Count the lines in the entries that contain the string "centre". State nothing but the number.

***** Extracted information *****

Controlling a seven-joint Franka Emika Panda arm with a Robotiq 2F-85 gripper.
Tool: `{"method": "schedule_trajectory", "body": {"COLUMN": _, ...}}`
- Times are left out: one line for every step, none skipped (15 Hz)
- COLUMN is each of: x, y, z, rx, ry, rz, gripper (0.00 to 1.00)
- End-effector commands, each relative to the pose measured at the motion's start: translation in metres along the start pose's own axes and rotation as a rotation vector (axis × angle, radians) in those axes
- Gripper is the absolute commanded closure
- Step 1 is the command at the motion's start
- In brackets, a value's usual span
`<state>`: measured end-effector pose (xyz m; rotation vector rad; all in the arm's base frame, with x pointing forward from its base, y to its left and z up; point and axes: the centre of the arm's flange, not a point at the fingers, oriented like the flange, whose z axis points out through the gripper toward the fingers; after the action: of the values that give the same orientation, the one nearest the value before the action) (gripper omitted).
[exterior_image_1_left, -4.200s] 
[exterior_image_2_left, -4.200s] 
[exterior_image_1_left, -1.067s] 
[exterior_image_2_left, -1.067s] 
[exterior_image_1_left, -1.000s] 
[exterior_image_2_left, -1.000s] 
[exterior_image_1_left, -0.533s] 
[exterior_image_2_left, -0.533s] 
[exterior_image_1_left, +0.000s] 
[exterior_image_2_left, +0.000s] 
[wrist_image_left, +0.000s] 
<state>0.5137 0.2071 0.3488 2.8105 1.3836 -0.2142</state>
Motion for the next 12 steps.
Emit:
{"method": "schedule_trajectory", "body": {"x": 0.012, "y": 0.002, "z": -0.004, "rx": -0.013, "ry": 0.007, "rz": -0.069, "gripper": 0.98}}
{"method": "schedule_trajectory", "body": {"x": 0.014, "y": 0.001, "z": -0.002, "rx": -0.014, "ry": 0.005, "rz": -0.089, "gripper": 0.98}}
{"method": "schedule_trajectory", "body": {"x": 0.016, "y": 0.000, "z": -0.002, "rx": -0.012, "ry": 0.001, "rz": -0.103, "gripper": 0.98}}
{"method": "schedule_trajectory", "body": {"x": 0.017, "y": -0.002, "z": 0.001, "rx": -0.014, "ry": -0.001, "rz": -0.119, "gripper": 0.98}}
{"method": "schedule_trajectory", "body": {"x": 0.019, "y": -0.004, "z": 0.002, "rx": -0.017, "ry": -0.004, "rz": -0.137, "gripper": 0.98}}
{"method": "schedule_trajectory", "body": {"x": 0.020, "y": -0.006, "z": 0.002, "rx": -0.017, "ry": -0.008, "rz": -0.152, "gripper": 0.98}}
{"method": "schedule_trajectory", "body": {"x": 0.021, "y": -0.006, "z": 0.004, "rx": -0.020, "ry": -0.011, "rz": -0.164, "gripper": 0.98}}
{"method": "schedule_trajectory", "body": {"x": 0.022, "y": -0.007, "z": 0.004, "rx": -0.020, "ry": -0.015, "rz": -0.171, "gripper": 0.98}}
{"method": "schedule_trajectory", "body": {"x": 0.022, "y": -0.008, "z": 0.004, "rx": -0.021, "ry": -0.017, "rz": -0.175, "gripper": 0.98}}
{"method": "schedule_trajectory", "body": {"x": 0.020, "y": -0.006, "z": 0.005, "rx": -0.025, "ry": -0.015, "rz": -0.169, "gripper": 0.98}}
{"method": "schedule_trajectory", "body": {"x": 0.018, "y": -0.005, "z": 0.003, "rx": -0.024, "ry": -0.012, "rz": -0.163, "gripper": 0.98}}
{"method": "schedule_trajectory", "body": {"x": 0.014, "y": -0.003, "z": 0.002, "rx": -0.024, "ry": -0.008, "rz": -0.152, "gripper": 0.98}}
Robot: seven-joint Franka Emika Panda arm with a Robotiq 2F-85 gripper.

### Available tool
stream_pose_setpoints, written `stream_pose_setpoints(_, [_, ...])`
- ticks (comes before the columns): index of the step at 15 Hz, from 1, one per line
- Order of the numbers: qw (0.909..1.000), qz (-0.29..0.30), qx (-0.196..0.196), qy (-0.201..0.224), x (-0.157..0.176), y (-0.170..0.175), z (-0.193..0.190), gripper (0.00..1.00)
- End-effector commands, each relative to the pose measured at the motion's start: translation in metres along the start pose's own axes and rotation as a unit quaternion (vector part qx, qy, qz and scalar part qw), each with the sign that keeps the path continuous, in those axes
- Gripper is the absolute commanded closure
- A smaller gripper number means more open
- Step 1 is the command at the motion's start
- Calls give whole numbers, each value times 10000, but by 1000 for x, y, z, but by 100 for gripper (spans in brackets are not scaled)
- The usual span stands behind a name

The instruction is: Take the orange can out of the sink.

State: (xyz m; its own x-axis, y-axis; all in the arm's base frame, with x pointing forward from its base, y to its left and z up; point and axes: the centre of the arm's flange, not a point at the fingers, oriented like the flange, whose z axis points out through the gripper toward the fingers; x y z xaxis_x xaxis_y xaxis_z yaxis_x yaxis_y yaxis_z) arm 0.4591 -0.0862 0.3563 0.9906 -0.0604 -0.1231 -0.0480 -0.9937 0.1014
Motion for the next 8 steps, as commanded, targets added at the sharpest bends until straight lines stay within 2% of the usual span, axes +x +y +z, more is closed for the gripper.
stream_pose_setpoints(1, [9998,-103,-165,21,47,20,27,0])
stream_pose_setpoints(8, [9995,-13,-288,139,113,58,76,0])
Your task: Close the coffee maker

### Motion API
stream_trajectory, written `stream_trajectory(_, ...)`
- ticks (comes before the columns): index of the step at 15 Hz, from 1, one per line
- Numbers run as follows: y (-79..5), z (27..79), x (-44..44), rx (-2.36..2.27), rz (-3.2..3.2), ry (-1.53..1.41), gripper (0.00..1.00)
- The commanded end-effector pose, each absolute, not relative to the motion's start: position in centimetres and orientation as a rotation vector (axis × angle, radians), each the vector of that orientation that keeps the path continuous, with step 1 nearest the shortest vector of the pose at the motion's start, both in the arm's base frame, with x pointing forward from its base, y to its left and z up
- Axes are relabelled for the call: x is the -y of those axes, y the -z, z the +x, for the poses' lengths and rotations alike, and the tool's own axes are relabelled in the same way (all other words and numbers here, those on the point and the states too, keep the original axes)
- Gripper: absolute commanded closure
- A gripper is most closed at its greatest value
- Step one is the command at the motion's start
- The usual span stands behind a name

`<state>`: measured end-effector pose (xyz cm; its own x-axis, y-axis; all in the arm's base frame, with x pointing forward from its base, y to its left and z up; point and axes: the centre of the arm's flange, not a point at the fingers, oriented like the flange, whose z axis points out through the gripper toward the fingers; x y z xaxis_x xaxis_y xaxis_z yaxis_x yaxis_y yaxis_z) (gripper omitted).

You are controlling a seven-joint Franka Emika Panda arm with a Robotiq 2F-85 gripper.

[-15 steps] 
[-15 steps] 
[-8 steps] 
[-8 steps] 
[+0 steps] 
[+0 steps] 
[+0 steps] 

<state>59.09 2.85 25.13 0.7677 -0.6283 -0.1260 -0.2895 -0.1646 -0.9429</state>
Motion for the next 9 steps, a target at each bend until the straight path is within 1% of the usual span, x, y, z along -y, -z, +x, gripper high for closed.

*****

» **Written response**:
3